This list of roads in Metro Manila summarizes the major thoroughfares and the numbering system currently being implemented in Metro Manila, Philippines.

Metro Manila's major road network comprises six circumferential roads and ten radial roads connecting the cities of Caloocan, Las Piñas, Makati, Malabon, Mandaluyong, Manila, Marikina, Muntinlupa, Navotas, Parañaque, Pasay, Pasig, Quezon City, San Juan, Taguig, and Valenzuela, and the municipality of Pateros.

Route classification 
This list only covers roads that are listed as National Primary, National Secondary, or National Tertiary Roads on the Department of Public Works and Highways's Infrastructure Atlas, as well as the previous Circumferential and Radial Road system prior to 2014. These road classifications are defined as follows:
 National Primary Roads – Contiguous road sections extending that connect major cities. Primary roads make up the main trunk line or backbone of the National Road System.
 National Secondary Roads – Roads that directly connect major ports, major ferry terminals, major airports, tourist service centers, and major government infrastructure to National Primary Roads.

Both Primary and Secondary roads may be named as Bypass Roads or Diversion Roads, which divert pass-through traffic away from city or municipality business centers with affirmative feasibility studies, or roads that would connect or fill the gap between adjoining National roads.
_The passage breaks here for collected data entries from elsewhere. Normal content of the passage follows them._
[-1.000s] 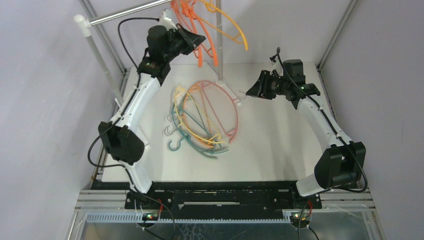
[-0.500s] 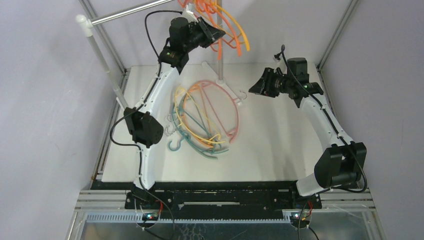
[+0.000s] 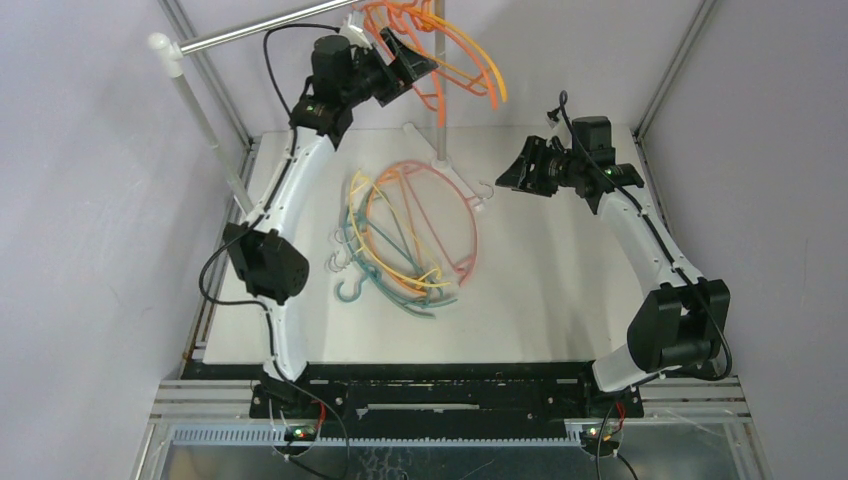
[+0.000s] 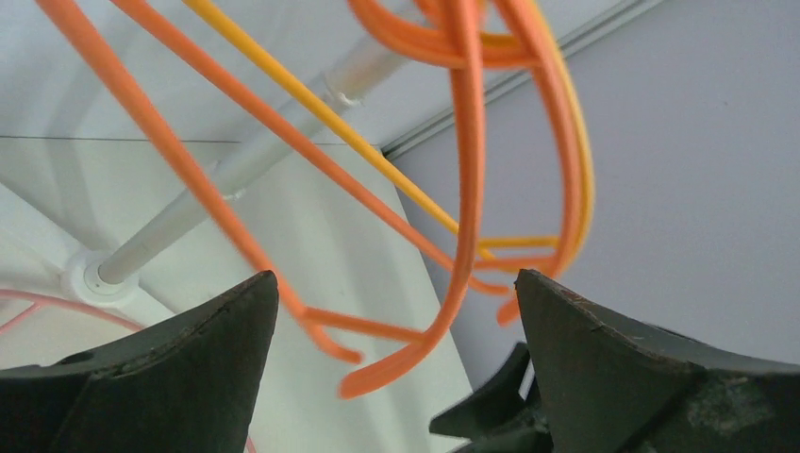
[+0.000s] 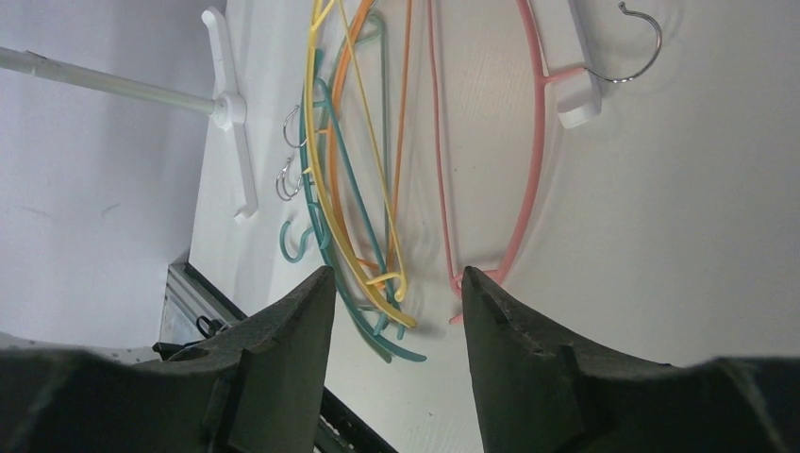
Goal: Organize the hangers
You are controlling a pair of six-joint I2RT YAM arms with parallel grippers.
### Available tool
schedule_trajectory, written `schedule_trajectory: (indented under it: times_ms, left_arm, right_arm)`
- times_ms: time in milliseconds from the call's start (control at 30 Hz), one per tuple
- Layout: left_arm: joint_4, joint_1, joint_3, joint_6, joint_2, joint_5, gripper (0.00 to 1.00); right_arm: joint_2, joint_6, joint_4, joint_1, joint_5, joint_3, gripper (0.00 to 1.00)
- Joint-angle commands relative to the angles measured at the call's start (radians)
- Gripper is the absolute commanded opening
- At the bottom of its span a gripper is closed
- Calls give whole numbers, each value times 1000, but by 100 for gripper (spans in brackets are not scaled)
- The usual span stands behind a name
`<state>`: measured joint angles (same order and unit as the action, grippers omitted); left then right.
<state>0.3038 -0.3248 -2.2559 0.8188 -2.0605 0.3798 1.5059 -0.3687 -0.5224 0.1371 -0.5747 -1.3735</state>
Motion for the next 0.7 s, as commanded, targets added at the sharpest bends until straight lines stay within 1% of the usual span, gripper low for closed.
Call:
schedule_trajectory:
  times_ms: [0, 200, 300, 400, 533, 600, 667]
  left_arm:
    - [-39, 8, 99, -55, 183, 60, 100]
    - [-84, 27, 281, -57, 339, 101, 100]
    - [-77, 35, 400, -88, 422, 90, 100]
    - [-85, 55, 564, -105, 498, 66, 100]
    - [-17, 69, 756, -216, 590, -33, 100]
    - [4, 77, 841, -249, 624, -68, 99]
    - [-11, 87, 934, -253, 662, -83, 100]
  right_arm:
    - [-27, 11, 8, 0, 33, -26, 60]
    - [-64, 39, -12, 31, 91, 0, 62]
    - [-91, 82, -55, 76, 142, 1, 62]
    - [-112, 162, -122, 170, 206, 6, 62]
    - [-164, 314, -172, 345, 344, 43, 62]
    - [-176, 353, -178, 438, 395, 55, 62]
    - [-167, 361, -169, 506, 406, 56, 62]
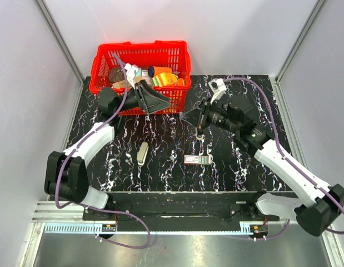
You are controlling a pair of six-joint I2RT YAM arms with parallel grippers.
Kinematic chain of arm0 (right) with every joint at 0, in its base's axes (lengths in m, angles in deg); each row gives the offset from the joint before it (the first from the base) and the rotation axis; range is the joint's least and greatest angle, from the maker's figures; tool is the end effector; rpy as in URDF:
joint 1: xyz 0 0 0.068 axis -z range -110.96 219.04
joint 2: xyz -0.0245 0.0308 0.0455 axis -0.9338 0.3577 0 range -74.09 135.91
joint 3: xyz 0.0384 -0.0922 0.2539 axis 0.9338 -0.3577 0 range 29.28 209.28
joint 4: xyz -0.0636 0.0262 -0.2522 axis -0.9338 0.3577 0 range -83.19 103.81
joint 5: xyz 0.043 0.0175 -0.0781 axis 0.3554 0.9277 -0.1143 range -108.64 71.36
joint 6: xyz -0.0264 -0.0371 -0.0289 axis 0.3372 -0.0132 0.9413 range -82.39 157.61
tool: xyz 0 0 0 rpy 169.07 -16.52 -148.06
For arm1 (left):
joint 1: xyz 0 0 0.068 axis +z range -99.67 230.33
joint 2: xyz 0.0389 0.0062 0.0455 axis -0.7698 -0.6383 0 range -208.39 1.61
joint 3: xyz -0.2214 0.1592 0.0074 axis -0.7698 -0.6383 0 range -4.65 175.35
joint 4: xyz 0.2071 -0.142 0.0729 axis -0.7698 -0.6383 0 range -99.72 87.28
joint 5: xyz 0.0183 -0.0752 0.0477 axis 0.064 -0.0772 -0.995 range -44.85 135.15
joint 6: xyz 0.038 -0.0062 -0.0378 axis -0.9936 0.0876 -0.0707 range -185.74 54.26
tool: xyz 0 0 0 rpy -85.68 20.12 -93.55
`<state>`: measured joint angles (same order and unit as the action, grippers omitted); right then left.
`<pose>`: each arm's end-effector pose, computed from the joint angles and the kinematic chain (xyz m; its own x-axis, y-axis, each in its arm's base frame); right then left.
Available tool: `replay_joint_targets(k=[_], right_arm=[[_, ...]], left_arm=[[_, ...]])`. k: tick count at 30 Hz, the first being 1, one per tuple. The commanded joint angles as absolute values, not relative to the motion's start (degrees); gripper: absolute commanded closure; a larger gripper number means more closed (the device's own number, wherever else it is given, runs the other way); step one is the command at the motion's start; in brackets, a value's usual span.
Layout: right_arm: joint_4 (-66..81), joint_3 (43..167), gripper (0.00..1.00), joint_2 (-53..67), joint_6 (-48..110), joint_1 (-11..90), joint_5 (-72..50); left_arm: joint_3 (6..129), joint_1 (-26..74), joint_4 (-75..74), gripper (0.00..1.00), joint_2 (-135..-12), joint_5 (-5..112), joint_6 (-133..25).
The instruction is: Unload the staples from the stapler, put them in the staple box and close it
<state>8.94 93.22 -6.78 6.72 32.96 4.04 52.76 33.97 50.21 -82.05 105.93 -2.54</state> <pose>0.2122 0.1716 0.3923 -0.5048 0.2183 -0.8352 -0.6927 0.4749 0.5428 0.2972 -0.1197 0.3623 -0.5964 -0.2790 -0.7526 0.7839 -0.0008 -0.6209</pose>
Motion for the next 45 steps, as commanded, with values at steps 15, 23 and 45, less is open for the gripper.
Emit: replay_joint_targets(k=[15, 23, 45], right_arm=[[35.1, 79.8, 0.89, -14.1, 4.9, 32.7, -13.5], [35.0, 74.5, 0.91, -14.9, 0.7, 32.7, -14.7], [33.7, 69.9, 0.9, -12.7, -0.6, 32.7, -19.7]], left_arm=[[55.6, 11.0, -10.1, 0.13, -86.1, 63.8, -90.6], [57.9, 8.7, -8.3, 0.19, -94.2, 58.3, -88.2], [60.7, 2.3, -6.1, 0.25, -103.7, 48.2, -84.1]])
 National Tertiary Roads – Other existing roads under the Department of Public Works and Highways that perform a local function.
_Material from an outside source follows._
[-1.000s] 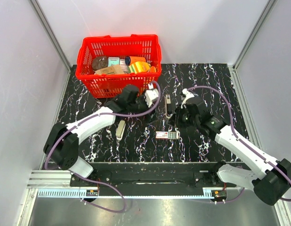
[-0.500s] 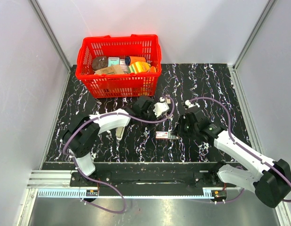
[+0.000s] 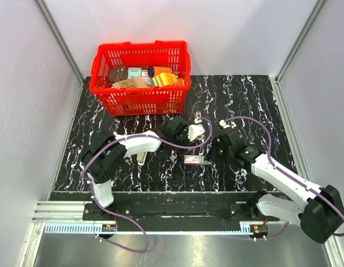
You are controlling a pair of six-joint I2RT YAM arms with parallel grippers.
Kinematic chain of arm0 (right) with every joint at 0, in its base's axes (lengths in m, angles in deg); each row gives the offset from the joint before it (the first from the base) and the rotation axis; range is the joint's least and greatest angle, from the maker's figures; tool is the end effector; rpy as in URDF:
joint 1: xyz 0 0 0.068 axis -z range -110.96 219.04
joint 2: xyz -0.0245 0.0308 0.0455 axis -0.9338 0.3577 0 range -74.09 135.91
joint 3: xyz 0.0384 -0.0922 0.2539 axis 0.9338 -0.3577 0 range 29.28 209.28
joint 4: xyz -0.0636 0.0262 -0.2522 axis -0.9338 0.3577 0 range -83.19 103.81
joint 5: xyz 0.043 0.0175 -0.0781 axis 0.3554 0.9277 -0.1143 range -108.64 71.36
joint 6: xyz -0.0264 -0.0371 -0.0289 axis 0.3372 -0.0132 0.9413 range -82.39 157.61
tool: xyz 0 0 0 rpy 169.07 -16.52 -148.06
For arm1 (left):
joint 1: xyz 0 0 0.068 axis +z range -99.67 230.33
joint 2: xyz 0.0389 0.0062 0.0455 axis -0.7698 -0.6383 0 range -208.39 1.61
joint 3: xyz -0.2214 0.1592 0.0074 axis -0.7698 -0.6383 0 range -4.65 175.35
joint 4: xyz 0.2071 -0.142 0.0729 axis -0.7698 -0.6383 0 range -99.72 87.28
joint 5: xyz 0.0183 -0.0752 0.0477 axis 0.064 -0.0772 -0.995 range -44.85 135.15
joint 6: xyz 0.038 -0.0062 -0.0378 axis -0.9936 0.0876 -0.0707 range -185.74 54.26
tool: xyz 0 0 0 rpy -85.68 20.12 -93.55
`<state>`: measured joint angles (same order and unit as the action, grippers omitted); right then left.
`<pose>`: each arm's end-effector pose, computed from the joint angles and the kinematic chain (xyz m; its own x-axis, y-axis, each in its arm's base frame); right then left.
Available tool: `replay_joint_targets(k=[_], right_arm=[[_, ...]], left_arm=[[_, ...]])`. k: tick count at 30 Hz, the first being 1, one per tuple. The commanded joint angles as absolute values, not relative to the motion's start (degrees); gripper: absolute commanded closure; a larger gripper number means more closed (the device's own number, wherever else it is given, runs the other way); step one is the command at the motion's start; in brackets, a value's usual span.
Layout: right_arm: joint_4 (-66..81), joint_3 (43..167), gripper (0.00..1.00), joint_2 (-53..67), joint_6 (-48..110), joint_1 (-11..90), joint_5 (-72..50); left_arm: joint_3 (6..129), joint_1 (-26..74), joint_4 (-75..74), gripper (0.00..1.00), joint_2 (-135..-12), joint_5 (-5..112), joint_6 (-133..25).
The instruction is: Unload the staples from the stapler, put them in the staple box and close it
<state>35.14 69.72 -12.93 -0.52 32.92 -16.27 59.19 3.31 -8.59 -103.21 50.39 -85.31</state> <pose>0.1727 0.1277 0.2314 -0.8571 0.1383 -0.4962 -0.1037 0.8972 0.4293 0.2613 -0.2852 0.1734 -0.2103 0.7151 -0.6667 0.8932 0.4178 0.1663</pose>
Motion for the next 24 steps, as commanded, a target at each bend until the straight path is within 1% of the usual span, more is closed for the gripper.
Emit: replay_joint_targets(k=[1, 3, 11, 20, 24], right_arm=[[33.6, 70.0, 0.9, -12.6, -0.5, 32.7, -20.0], [33.7, 70.0, 0.9, -12.6, -0.3, 32.7, -20.5], [33.2, 70.1, 0.9, -11.4, 0.3, 32.6, -20.7], [31.4, 71.6, 0.91, -6.0, 2.5, 32.6, -21.1], [31.4, 73.4, 0.91, -3.2, 4.0, 32.7, -20.8]], left_arm=[[60.0, 1.8, -5.7, 0.25, -103.8, 48.0, -84.3], [59.3, 1.1, -5.2, 0.25, -104.1, 46.8, -84.2], [57.2, 0.3, -5.2, 0.26, -103.6, 48.2, -84.0], [54.6, 0.3, -6.1, 0.26, -100.0, 50.5, -84.2], [55.9, 0.7, -7.0, 0.24, -98.7, 49.4, -84.4]])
Any roads not classified as National Primary, National Secondary, or National Tertiary may be classified as follows:

 Expressways – Limited-access roads, normally with interchanges that may include facilities for levying tolls for passage in an open or closed system.
 Provincial Roads – Roads that connect barangays through rural areas, major provincial government infrastructure, and/or cities and municipalities without traversing any National Roads.
 Municipal and City Roads – Roads within a poblacion or roads that connect Provincial and National Roads or provide inter-barangay connections to major Municipal and City Infrastructure without traversing Provincial Roads
 Barangay Roads – Any other public roads within a barangay not covered by other classifications.

Numbered routes

Circumferential and radial roads 

The first road numbering system in the Philippines was adapted in 1940 by the administration of President Manuel Quezon, and was very much similar to U.S. Highway numbering system. Portions of it are 70 roads labeled Highway 1 to Highway 60. Some parts of the numbering system are Admiral Dewey Boulevard (Highway 1), Calle Manila (Highway 50) and 19 de Junio (Highway 54).
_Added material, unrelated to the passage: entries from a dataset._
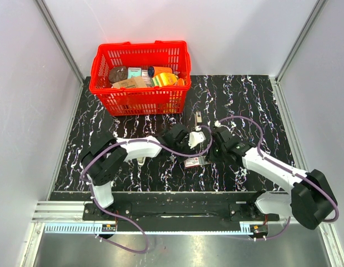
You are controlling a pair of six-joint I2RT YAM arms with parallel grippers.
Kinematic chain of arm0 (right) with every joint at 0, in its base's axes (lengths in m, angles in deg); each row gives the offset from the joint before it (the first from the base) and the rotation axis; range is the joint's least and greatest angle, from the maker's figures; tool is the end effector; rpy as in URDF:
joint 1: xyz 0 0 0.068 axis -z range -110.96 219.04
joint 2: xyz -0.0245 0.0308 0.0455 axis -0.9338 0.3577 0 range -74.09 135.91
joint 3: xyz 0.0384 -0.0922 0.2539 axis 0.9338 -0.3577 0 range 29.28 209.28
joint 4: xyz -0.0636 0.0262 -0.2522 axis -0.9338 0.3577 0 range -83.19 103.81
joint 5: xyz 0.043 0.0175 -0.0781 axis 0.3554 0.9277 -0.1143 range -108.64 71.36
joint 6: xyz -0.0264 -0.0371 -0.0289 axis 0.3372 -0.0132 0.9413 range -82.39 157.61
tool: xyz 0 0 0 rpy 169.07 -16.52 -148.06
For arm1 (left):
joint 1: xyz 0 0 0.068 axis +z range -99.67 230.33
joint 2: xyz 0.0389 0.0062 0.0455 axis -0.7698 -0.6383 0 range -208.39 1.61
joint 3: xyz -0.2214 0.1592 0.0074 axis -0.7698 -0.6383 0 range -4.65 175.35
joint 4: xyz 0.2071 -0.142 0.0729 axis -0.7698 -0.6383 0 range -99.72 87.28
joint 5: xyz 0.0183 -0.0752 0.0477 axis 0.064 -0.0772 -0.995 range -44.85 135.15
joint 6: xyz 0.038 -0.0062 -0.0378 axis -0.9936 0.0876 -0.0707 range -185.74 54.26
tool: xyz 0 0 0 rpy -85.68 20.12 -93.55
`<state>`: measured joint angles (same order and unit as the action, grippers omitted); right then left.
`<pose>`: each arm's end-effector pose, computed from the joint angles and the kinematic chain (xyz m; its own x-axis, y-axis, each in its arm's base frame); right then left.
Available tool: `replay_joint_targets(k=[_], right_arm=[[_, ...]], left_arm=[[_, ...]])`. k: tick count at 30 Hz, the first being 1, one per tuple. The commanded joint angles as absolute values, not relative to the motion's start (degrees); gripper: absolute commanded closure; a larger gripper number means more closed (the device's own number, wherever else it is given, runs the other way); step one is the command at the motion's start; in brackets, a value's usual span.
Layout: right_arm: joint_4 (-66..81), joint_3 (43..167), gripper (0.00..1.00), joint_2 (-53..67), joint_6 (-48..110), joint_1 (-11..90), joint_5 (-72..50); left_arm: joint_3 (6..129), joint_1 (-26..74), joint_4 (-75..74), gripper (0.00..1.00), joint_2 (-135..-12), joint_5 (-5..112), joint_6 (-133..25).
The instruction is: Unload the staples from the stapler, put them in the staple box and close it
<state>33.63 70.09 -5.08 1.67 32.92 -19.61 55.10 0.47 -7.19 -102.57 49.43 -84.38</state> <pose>0.1882 0.1365 0.2073 -0.8772 0.0864 -0.4722 -0.0823 0.9420 0.3253 0.2388 -0.2874 0.1582 -0.2065 0.7394 -0.6408 0.9076 0.3894 0.1568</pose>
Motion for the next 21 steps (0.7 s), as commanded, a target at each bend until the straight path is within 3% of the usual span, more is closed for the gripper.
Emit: replay_joint_targets(k=[1, 13, 21], right_arm=[[31.6, 73.8, 0.91, -2.4, 4.5, 32.6, -20.7], [33.0, 78.4, 0.92, 5.8, 7.9, 28.8, -26.7], [31.3, 78.3, 0.92, 8.0, 8.7, 27.5, -29.1]], left_arm=[[56.5, 1.1, -7.7, 0.23, -98.2, 49.4, -84.1], [64.0, 14.1, -18.2, 0.01, -88.8, 58.7, -78.8], [64.0, 19.0, -21.0, 0.01, -84.0, 65.7, -75.9]])
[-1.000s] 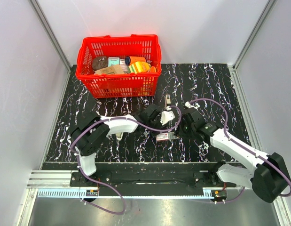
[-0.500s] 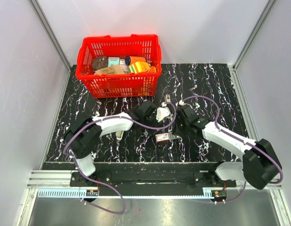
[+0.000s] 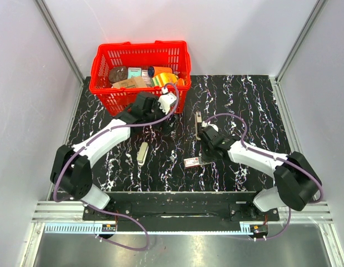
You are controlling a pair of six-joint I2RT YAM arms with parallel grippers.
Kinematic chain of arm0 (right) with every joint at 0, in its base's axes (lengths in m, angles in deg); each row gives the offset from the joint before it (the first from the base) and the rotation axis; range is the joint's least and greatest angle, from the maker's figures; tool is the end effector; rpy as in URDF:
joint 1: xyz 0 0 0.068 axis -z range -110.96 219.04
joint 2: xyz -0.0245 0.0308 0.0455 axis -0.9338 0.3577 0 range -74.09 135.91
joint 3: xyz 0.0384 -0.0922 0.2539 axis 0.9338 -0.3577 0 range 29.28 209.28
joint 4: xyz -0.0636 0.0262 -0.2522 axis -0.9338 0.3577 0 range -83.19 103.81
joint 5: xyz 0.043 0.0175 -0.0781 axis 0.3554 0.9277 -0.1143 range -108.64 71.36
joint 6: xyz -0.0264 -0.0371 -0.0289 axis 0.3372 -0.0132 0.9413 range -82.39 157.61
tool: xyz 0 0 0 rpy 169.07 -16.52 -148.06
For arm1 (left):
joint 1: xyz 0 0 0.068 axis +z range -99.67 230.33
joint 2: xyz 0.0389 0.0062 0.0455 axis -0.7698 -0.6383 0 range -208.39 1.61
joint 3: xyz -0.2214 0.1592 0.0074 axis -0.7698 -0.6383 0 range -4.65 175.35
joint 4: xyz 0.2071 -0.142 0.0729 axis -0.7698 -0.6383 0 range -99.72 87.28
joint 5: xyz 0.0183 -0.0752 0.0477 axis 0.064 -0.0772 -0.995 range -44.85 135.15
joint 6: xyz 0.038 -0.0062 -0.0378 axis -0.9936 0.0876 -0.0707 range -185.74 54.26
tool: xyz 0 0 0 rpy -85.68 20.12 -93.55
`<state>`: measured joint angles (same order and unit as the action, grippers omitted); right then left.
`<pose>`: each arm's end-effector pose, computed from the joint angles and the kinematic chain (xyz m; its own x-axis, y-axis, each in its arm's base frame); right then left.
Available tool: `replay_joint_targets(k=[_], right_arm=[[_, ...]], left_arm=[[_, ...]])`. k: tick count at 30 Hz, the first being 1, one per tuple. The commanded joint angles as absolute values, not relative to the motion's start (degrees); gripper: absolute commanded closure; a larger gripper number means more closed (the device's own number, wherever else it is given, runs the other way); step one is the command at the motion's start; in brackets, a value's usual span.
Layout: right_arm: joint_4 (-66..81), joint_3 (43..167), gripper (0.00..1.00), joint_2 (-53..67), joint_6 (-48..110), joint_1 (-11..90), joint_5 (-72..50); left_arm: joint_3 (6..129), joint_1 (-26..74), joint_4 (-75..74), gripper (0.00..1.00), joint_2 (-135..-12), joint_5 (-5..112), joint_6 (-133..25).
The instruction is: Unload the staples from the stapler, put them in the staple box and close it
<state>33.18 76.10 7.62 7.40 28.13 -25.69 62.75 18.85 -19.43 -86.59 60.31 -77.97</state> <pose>0.2067 0.1733 0.1880 -0.8773 -0.0993 -0.4696 -0.1896 0.9705 0.1489 0.2920 -0.1897 0.2804 -0.3633 0.4622 -0.8089 0.7755 0.6312 0.0124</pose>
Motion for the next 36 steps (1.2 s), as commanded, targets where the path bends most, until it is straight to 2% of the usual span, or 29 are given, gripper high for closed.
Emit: replay_joint_targets(k=[1, 36], right_arm=[[31.0, 78.2, 0.92, 8.1, 8.7, 27.5, -29.1], [28.5, 79.6, 0.91, 14.7, 10.0, 26.1, -28.9]], left_arm=[[63.8, 19.0, -21.0, 0.01, -83.8, 65.7, -75.9], [62.2, 21.2, -19.8, 0.01, -83.9, 68.2, -75.4]])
In 1945, the Metropolitan Thoroughfare Plan was submitted by Quezon City planners Louis Croft and Antonio Kayanan which proposed the laying of 10 radial roads, which purposes in conveying traffic in and out of the city of Manila to the surrounding cities and provinces, and the completion of six Circumferential Roads, that will act as beltways of the city, forming altogether a web-like arterial road system. The Department of Public Works and Highways (DPWH) is the government agency that deals with these projects.

The road numbering for radial roads are R-1 up to R-10. The radial roads never intersect one another and they do not intersect circumferential roads twice; hence they continue straight routes leading out from the city of Manila to the provinces. The numbering is arranged in a counter-clockwise pattern, wherein the southernmost is R-1 and the northernmost is R-10. Circumferential roads are numbered C-1 to C-6, the innermost beltway is C-1, while the outermost is C-6.

Radial roads 
There are ten radial roads that serves the purpose of conveying traffic in and out of the city of Manila to the surrounding cities of the metropolis and to the provinces, numbered in a counter clockwise pattern. All radial roads starts at Kilometer Zero, demarked by a marble marcos across the Rizal Monument in Rizal Park along Roxas Boulevard.

Circumferential roads 
There are six circumferential roads around the City of Manila that acts as beltways for the city. The first two runs inside the Manila city proper, while the next three runs outside the City of Manila. Another circumferential road, the C-6, will run outside Metro Manila and is under construction.

Highway network 

The radial and circumferential road numbers are being supplanted by a new highway number system, which the Department of Public Works and Highways have laid out in 2014. The new system classifies the national roads or highways as national primary roads, national secondary roads, and national tertiary roads. Primary national roads are numbered with one to two-digit numbers. Secondary national roads are assigned three-digit numbers, with the first digit being the number of the principal national road of the region. Secondary national roads around Manila mostly connect to N1 and are numbered with 100-series numbers.

Expressway network 

Expressways are assigned with numbers with an E prefix to avoid confusion with numbered national roads. Expressways are limited-access roads, with crossing traffic limited to overpasses, underpasses, and interchanges. Some existing expressways serving Metro Manila also form part of the latter's arterial road network (see the list above).

Other major roads
Many other streets in the metropolis are considered major roads. Only Dr. Arcadio Santos Avenue (Sucat Road or N63) is designated a primary national road that is not part of the arterial road system. Roads with 3-number designations are secondary national roads.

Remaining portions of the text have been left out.